All children deserve and need a safe and healthy environment to grow and develop. They need clean air to breathe, safe water to drink, nutritious food to eat, and healthy places in which to live, learn, and play. Early exposure to harmful agents can lead to acute and chronic adverse outcomes. Infants and children are especially vulnerable to environmental exposures because they breathe, eat and drink more, in proportion to their body size, than do adults, and because their bodies and brains are still developing.
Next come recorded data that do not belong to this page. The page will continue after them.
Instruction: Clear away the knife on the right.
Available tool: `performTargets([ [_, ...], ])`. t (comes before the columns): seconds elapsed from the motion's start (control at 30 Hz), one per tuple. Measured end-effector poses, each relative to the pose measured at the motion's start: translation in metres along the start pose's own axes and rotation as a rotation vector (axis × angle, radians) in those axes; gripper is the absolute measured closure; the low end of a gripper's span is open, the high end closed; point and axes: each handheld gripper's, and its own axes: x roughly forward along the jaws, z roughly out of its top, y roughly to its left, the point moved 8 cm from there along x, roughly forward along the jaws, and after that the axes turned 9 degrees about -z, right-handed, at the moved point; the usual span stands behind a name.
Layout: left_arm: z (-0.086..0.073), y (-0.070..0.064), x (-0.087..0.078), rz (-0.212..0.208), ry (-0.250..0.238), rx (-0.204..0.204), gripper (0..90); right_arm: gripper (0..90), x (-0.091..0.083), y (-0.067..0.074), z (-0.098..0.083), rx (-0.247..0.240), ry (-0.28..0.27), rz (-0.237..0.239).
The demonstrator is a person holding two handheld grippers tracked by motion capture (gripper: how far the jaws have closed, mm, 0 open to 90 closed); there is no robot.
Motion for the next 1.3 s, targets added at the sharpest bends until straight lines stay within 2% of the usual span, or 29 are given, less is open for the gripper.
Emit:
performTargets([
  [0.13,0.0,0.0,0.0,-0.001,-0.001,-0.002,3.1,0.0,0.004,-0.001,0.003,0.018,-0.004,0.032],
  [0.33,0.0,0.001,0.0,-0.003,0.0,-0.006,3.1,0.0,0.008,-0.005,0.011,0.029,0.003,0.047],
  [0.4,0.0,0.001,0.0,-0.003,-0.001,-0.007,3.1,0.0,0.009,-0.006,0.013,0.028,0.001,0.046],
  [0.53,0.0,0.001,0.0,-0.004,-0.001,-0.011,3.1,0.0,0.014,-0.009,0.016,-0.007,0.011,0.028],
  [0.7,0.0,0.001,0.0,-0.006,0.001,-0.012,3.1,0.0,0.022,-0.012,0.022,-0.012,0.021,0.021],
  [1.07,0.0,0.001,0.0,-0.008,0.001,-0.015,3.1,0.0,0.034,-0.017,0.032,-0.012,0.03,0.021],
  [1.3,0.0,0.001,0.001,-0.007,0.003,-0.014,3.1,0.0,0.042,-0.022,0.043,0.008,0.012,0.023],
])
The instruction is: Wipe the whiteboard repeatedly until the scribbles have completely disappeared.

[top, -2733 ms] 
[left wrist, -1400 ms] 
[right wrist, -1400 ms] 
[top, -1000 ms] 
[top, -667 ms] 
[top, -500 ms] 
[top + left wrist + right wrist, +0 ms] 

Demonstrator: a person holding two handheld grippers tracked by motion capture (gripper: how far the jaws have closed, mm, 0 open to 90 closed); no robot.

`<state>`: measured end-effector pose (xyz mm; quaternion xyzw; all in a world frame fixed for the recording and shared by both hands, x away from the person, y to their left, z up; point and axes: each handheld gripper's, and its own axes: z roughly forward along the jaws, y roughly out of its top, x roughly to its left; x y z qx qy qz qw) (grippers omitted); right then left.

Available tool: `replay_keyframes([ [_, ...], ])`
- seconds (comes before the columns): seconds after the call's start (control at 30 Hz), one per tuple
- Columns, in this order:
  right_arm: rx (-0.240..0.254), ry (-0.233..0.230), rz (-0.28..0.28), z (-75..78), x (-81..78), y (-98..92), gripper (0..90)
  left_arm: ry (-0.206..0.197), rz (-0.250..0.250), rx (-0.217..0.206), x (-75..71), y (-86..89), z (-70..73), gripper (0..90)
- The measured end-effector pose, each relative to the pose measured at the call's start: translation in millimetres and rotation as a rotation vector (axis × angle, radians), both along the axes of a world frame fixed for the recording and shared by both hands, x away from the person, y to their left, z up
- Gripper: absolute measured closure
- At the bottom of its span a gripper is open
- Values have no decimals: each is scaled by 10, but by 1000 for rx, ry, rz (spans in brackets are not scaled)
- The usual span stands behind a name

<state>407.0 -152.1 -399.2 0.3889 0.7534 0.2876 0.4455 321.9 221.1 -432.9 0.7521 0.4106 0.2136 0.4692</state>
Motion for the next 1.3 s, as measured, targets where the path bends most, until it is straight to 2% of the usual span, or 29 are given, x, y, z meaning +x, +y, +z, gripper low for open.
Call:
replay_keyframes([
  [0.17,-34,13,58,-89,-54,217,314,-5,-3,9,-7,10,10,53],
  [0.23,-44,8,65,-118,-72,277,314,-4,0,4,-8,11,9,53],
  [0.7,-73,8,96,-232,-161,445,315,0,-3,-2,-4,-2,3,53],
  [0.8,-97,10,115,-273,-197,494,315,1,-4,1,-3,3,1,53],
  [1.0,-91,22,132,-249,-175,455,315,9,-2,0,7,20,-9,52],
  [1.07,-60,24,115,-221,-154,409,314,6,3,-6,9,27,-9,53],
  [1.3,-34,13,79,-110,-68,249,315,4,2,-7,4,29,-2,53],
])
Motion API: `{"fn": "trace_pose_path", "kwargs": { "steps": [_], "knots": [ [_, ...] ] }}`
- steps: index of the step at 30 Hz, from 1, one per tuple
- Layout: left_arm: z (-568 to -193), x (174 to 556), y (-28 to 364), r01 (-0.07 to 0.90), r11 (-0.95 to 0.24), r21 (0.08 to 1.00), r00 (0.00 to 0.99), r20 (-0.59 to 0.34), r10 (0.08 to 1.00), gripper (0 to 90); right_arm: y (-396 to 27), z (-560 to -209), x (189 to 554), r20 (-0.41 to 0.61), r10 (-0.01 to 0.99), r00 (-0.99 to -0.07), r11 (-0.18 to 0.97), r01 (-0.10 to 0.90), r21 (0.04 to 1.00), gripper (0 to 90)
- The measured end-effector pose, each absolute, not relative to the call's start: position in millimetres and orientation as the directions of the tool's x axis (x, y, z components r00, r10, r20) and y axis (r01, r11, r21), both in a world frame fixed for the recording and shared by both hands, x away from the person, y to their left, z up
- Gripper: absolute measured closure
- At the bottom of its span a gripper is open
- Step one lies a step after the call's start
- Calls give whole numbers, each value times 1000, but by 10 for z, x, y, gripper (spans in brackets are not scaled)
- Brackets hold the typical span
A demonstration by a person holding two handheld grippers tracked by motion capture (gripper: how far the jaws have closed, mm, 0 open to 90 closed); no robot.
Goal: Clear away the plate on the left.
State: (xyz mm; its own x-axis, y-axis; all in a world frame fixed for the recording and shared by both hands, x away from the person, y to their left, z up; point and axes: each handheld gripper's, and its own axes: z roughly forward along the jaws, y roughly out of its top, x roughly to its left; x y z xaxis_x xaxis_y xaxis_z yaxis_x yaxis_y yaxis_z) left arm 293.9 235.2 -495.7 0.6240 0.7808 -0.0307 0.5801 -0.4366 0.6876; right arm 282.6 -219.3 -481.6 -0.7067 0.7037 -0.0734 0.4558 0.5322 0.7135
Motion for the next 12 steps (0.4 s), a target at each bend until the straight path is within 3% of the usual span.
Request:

A blueprint for Protecting Children’s Environmental Health Network set out to identify a set of CEHIs that can be used to provide an understanding of children’s environmental health at the state level. Through this process, CEHN found that robust, valid, and regularly updated state level data–that are comparable across most states–were not readily accessible. States need adequate funding and capacity to collect and make accessible reliable CEHI data in order to set goals and track progress towards improving children’s health.
Children are our future – society has a moral obligation to protect them. Exposure to environmental hazards can and must be prevented. Prevention requires strong environmental regulations, fully funded and supportive public and environmental health programs and a robust workforce.